---------- SOURCE INFORMATION ----------

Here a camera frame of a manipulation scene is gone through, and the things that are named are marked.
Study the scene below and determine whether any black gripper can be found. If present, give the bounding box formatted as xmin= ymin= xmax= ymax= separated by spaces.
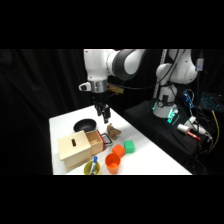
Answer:
xmin=92 ymin=91 xmax=111 ymax=125

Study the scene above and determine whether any wooden drawer with red front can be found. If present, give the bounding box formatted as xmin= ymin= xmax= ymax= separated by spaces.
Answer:
xmin=85 ymin=129 xmax=114 ymax=157

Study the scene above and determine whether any light wooden box with slot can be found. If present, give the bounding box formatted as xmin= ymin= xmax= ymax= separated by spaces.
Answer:
xmin=56 ymin=130 xmax=93 ymax=173

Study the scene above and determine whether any brown plush toy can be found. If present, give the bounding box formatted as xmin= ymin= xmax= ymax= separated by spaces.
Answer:
xmin=105 ymin=122 xmax=123 ymax=141

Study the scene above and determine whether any black bowl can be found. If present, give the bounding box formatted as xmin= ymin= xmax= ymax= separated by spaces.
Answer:
xmin=73 ymin=118 xmax=98 ymax=134

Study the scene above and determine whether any orange block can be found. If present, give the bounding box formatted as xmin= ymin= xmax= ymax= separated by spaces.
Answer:
xmin=111 ymin=143 xmax=127 ymax=159

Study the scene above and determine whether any green block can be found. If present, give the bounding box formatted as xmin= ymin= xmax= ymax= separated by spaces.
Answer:
xmin=123 ymin=139 xmax=136 ymax=155

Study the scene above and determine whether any black robot stand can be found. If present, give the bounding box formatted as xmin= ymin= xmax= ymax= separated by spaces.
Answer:
xmin=123 ymin=99 xmax=202 ymax=158

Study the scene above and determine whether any orange plastic cup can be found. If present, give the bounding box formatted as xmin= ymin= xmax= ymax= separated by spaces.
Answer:
xmin=104 ymin=152 xmax=122 ymax=175

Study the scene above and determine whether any blue and white marker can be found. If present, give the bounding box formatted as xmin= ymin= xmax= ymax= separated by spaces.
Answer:
xmin=89 ymin=155 xmax=100 ymax=175

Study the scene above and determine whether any yellow cup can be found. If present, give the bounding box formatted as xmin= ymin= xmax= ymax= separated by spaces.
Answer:
xmin=82 ymin=160 xmax=102 ymax=176

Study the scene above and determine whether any green light device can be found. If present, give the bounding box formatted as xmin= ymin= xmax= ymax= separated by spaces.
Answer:
xmin=166 ymin=107 xmax=181 ymax=125

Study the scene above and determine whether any black curtain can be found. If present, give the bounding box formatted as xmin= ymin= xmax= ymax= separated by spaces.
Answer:
xmin=0 ymin=49 xmax=224 ymax=176

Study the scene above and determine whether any white and red tool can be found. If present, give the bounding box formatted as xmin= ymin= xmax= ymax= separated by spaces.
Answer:
xmin=176 ymin=123 xmax=203 ymax=142

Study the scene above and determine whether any keyboard with blue lights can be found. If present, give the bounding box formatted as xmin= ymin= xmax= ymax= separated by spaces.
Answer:
xmin=199 ymin=92 xmax=224 ymax=112

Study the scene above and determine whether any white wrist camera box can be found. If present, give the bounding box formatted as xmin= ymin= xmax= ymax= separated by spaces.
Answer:
xmin=78 ymin=82 xmax=92 ymax=92

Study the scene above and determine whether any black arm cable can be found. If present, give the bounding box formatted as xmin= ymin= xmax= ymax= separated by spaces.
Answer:
xmin=114 ymin=49 xmax=181 ymax=92

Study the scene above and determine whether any blue cable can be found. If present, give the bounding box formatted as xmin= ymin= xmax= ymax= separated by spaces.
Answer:
xmin=181 ymin=88 xmax=197 ymax=109

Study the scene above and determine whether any yellow cable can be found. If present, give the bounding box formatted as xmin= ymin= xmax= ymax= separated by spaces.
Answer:
xmin=209 ymin=109 xmax=221 ymax=153

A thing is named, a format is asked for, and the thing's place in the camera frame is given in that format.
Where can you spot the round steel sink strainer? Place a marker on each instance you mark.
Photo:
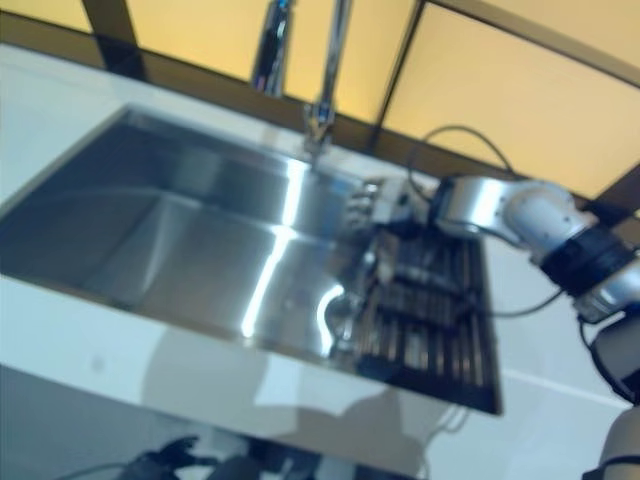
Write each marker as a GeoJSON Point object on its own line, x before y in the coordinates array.
{"type": "Point", "coordinates": [342, 315]}

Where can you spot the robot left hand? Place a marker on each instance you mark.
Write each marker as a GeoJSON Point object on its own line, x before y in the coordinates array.
{"type": "Point", "coordinates": [172, 457]}

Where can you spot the chrome gooseneck faucet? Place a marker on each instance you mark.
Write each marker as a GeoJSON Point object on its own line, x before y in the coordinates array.
{"type": "Point", "coordinates": [332, 65]}

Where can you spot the black dish drying rack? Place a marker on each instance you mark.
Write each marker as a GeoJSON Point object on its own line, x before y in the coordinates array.
{"type": "Point", "coordinates": [430, 325]}

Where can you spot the stainless steel sink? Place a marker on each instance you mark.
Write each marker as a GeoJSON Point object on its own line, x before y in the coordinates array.
{"type": "Point", "coordinates": [150, 240]}

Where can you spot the robot right arm silver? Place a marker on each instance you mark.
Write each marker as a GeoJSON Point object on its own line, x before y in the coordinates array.
{"type": "Point", "coordinates": [475, 200]}

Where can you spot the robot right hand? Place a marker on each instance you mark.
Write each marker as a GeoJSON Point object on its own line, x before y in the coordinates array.
{"type": "Point", "coordinates": [390, 205]}

----------

WHAT THE TASK ASKS
The records above, minus their pictures, are to be returned verbatim.

WORKED SOLUTION
Here a camera frame of a manipulation scene is gone through, and the things that are named are marked.
Study the scene below and determine whether any black gripper can be found. If present, give the bounding box formatted as xmin= ymin= xmax= ymax= separated by spaces.
Answer:
xmin=92 ymin=91 xmax=111 ymax=125

Study the scene above and determine whether any wooden drawer with red front can be found. If present, give the bounding box formatted as xmin= ymin= xmax= ymax= separated by spaces.
Answer:
xmin=85 ymin=129 xmax=114 ymax=157

Study the scene above and determine whether any light wooden box with slot can be found. If present, give the bounding box formatted as xmin= ymin= xmax= ymax= separated by spaces.
Answer:
xmin=56 ymin=130 xmax=93 ymax=173

Study the scene above and determine whether any brown plush toy can be found. If present, give the bounding box formatted as xmin= ymin= xmax= ymax= separated by spaces.
Answer:
xmin=105 ymin=122 xmax=123 ymax=141

Study the scene above and determine whether any black bowl can be found. If present, give the bounding box formatted as xmin= ymin= xmax= ymax= separated by spaces.
Answer:
xmin=73 ymin=118 xmax=98 ymax=134

Study the scene above and determine whether any orange block can be found. If present, give the bounding box formatted as xmin= ymin= xmax= ymax= separated by spaces.
Answer:
xmin=111 ymin=143 xmax=127 ymax=159

Study the scene above and determine whether any green block can be found. If present, give the bounding box formatted as xmin= ymin= xmax= ymax= separated by spaces.
Answer:
xmin=123 ymin=139 xmax=136 ymax=155

Study the scene above and determine whether any black robot stand can be found. If present, give the bounding box formatted as xmin= ymin= xmax= ymax= separated by spaces.
Answer:
xmin=123 ymin=99 xmax=202 ymax=158

Study the scene above and determine whether any orange plastic cup can be found. If present, give the bounding box formatted as xmin= ymin= xmax= ymax= separated by spaces.
Answer:
xmin=104 ymin=152 xmax=122 ymax=175

Study the scene above and determine whether any blue and white marker can be found. If present, give the bounding box formatted as xmin= ymin= xmax= ymax= separated by spaces.
Answer:
xmin=89 ymin=155 xmax=100 ymax=175

Study the scene above and determine whether any yellow cup can be found. If present, give the bounding box formatted as xmin= ymin= xmax= ymax= separated by spaces.
Answer:
xmin=82 ymin=160 xmax=102 ymax=176

Study the scene above and determine whether any green light device can be found. If present, give the bounding box formatted as xmin= ymin= xmax= ymax= separated by spaces.
Answer:
xmin=166 ymin=107 xmax=181 ymax=125

Study the scene above and determine whether any black curtain can be found. If present, give the bounding box formatted as xmin= ymin= xmax= ymax= separated by spaces.
Answer:
xmin=0 ymin=49 xmax=224 ymax=176

Study the scene above and determine whether any white and red tool can be found. If present, give the bounding box formatted as xmin= ymin= xmax= ymax= separated by spaces.
Answer:
xmin=176 ymin=123 xmax=203 ymax=142

Study the scene above and determine whether any keyboard with blue lights can be found. If present, give the bounding box formatted as xmin= ymin= xmax= ymax= separated by spaces.
Answer:
xmin=199 ymin=92 xmax=224 ymax=112

Study the scene above and determine whether any white wrist camera box can be found. If present, give the bounding box formatted as xmin= ymin= xmax= ymax= separated by spaces.
Answer:
xmin=78 ymin=82 xmax=92 ymax=92

Study the scene above and determine whether any black arm cable can be found. If present, give the bounding box formatted as xmin= ymin= xmax= ymax= separated by spaces.
Answer:
xmin=114 ymin=49 xmax=181 ymax=92

Study the scene above and determine whether any blue cable can be found. If present, give the bounding box formatted as xmin= ymin= xmax= ymax= separated by spaces.
Answer:
xmin=181 ymin=88 xmax=197 ymax=109

Study the scene above and determine whether any yellow cable can be found. If present, give the bounding box formatted as xmin= ymin= xmax= ymax= separated by spaces.
Answer:
xmin=209 ymin=109 xmax=221 ymax=153

A thing is named, a format is asked for, and the thing's place in the camera frame is given in that format.
Where can you spot the round steel sink strainer? Place a marker on each instance you mark.
Photo:
Write each marker as a GeoJSON Point object on its own line, x before y in the coordinates array.
{"type": "Point", "coordinates": [342, 315]}

Where can you spot the robot left hand? Place a marker on each instance you mark.
Write each marker as a GeoJSON Point object on its own line, x before y in the coordinates array.
{"type": "Point", "coordinates": [172, 457]}

Where can you spot the chrome gooseneck faucet? Place a marker on each instance you mark.
Write each marker as a GeoJSON Point object on its own line, x before y in the coordinates array.
{"type": "Point", "coordinates": [332, 65]}

Where can you spot the black dish drying rack? Place a marker on each instance you mark.
Write each marker as a GeoJSON Point object on its own line, x before y in the coordinates array.
{"type": "Point", "coordinates": [430, 325]}

Where can you spot the stainless steel sink? Place a marker on each instance you mark.
Write each marker as a GeoJSON Point object on its own line, x before y in the coordinates array.
{"type": "Point", "coordinates": [150, 240]}

Where can you spot the robot right arm silver? Place a marker on each instance you mark.
Write each marker as a GeoJSON Point object on its own line, x before y in the coordinates array.
{"type": "Point", "coordinates": [475, 200]}

Where can you spot the robot right hand? Place a marker on each instance you mark.
Write each marker as a GeoJSON Point object on its own line, x before y in the coordinates array.
{"type": "Point", "coordinates": [390, 205]}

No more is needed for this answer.